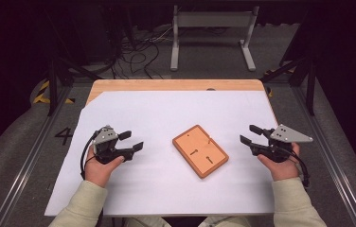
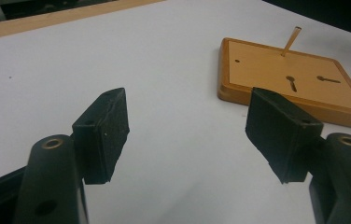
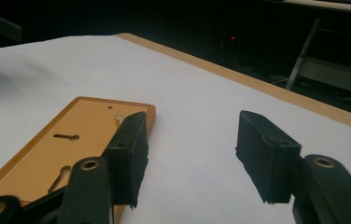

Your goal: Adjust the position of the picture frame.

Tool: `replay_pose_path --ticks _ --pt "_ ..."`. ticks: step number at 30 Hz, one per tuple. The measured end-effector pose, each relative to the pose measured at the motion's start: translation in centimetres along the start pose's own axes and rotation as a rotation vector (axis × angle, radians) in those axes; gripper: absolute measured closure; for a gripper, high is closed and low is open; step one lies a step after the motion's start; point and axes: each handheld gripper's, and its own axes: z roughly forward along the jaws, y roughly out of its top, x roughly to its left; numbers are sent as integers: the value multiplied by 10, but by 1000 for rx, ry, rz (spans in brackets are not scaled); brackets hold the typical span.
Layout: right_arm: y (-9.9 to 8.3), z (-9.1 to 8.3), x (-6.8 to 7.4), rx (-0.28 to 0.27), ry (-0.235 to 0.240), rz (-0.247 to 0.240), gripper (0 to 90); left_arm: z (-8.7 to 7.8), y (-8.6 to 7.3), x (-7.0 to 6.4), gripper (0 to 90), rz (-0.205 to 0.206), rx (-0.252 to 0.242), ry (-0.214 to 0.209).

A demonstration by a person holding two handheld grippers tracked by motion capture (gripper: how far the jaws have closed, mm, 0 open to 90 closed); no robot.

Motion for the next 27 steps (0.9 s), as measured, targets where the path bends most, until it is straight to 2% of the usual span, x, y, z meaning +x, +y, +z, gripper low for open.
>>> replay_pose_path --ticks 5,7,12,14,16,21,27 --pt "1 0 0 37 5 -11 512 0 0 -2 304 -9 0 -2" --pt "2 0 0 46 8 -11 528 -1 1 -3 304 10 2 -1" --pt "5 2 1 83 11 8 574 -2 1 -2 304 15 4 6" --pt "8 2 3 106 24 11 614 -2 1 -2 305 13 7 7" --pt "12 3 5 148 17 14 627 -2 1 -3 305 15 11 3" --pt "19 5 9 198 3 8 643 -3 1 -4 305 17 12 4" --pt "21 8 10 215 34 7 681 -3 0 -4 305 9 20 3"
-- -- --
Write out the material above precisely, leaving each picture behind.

# Result below
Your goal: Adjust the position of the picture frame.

Tool: `replay_pose_path --ticks _ --pt "_ ..."`. ticks: step number at 30 Hz, one per tuple. The measured end-effector pose, each relative to the pose measured at the motion's start: translation in centimetres along the start pose's own axes and rotation as a rotation vector (axis × angle, radians) in those axes; gripper: absolute measured closure; for a gripper, high is closed and low is open; step one lies a step after the motion's start; point and axes: each handheld gripper's, and its own axes: z roughly forward along the jaws, y roughly out of its top, x roughly to its left; numbers are sent as integers: the value multiplied by 10, but by 1000 for rx, ry, rz (spans in brackets are not scaled); brackets hold the typical span.
Layout: right_arm: y (-9.9 to 8.3), z (-9.1 to 8.3), x (-6.8 to 7.4), rx (-0.28 to 0.27), ry (-0.235 to 0.240), rz (-0.247 to 0.240), gripper (0 to 90); left_arm: z (-8.7 to 7.8), y (-8.6 to 7.3), x (-7.0 to 6.4), gripper (0 to 90), rz (-0.205 to 0.206), rx (-0.252 to 0.242), ry (-0.214 to 0.209).

A demonstration by a person holding two handheld grippers tracked by motion capture (gripper: how far the jaws have closed, mm, 0 open to 90 closed); no robot.

Motion for the next 27 steps (0.9 s), as measured, targets where the path bends most, until it is straight to 2% of the usual span, x, y, z meaning +x, +y, +z, gripper low for open.
>>> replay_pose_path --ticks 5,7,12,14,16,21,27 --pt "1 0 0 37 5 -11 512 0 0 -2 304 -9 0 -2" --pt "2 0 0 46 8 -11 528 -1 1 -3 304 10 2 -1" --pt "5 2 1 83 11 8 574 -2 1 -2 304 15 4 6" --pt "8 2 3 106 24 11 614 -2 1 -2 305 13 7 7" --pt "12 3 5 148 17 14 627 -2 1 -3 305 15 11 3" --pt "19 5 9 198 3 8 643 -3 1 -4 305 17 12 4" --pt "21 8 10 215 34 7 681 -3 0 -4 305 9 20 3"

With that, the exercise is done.